What Is Sleep Apnea?
Defined in many medical journals and documents, sleep apnea (or apnea)is always defined as a sleep disorder (somniopathy) and more precisely a sleep disorder in which pauses in breathing or periods of shallow breathing during sleep occur more often than normal (as defined by National Heart, Lung and Blood Institute).
In simple words, we could say that sleep apnea is a type of snoring in which there is a longer pause in the process of breathing, more precisely, inhaling the air. Air inflow is obstructed, partially or fully, by blocking the upper airway.This is known as obstructive sleep apnea and it is the most common type of sleep apnea.
If untreated, this condition is considered dangerous for human health, as it can cause or worsen the existing medical problems(various types of cardiovascular issues, including high blood pressure, heart attack, heart disease, stroke) and can even have lethal consequences(heart failure).
The Three Sleep Apnea Types
As mentioned above, there are 3 main types of sleep apnea. They are divided by what’s causing them.
So we have:
- Obstructive sleep apnea(OSA)–is the most common type which occurs when throat muscles relax and physically block the airways, which further cause the blocking of the airflow
- Central sleep apnea (CSA)– is a neural issue and occurs when the brain fails to send signals to the muscles that control breathing, which cause the breathing process to stop
- Complex sleep apnea– is a combination of the two previously mentioned types and happens when someone has both obstructive and central sleep apnea.
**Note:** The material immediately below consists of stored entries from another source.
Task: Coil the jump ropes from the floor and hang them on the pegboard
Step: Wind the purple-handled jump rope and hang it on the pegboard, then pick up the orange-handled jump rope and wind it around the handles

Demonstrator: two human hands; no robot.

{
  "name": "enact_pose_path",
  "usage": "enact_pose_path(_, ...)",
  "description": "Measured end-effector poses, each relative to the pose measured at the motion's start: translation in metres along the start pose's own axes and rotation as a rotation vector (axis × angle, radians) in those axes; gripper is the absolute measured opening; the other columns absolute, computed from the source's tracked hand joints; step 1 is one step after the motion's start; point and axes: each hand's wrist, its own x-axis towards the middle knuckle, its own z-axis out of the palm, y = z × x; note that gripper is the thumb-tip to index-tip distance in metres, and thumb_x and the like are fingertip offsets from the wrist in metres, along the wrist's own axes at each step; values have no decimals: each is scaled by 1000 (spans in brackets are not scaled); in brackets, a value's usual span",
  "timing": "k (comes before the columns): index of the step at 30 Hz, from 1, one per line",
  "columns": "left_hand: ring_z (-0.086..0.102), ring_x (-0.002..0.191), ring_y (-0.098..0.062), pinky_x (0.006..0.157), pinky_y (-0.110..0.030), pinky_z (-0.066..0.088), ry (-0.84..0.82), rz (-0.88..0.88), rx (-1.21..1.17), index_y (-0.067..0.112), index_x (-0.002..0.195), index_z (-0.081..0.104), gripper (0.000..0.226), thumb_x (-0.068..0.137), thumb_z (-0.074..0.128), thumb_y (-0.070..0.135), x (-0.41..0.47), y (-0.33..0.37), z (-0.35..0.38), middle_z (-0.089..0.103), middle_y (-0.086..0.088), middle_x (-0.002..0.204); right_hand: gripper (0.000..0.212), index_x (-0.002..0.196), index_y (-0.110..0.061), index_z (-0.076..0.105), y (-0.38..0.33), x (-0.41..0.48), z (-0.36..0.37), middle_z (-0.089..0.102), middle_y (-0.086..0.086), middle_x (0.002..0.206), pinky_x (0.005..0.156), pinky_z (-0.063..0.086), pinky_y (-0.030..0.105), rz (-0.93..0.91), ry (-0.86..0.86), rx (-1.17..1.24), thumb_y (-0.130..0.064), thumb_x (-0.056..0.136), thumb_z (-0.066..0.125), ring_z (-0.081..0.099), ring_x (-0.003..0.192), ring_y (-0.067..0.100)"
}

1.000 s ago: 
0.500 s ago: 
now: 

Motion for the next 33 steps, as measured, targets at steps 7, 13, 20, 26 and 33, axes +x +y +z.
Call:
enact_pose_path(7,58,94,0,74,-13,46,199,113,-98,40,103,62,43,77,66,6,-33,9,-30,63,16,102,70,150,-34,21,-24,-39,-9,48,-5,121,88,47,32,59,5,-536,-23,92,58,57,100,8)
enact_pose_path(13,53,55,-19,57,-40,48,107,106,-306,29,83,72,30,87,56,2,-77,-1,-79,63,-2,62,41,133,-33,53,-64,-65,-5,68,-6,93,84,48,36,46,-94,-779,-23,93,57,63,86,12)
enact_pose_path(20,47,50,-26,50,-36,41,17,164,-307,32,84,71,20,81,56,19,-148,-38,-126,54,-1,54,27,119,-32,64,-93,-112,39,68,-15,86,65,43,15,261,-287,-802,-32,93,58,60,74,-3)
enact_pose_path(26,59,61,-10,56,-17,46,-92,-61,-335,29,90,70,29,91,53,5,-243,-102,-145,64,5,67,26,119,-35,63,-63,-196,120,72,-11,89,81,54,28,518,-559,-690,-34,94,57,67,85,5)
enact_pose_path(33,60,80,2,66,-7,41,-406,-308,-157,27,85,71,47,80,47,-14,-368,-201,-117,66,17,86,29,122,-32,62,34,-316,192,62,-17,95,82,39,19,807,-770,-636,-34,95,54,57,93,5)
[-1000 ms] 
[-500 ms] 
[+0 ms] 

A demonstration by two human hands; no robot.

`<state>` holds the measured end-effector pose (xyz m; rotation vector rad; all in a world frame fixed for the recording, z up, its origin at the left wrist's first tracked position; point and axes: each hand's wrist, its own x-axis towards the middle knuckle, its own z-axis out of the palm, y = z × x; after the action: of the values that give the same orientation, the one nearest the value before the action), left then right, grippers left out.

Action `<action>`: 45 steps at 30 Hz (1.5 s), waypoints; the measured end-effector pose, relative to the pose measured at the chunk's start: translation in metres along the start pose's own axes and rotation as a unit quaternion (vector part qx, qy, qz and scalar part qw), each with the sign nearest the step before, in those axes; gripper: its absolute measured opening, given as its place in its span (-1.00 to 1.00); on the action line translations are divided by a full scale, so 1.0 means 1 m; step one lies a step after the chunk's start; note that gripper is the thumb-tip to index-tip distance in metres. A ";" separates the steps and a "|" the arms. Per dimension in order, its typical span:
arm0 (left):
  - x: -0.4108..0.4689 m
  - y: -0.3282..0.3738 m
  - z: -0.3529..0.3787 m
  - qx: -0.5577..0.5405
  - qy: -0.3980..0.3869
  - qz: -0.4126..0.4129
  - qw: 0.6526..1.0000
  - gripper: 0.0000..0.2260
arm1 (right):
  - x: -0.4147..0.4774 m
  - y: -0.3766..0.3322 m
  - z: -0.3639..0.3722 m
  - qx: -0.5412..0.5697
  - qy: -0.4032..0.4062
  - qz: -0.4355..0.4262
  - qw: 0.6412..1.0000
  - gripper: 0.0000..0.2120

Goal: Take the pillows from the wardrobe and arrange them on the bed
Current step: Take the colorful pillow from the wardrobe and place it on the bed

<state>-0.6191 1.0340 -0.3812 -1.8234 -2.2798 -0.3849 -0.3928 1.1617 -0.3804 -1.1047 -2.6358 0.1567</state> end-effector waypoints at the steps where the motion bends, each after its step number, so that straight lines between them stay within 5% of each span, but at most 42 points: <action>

Complex sleep apnea is also known as treatment-emergent central sleep apnea(TESCA).
Although sleep apnea happens occasionally to almost everyone, people with the severe condition should seek medical attention and treatment. As sleepapnea.org (American Sleep Apnea Association) states,with each apnea event, the brain rouses the sleeper, usually only partially, to signal breathing to resume. In those with severe sleep apnea this can happen hundreds of times a night, often most intensely late in the sleep cycle during rapid-eye-movement (REM) sleep. As a result, the patient’s sleep is extremely fragmented and of poor quality. Meanwhile, the disorder continuously reduces the oxygenation of the blood, further stressing the sleeper’s physical system.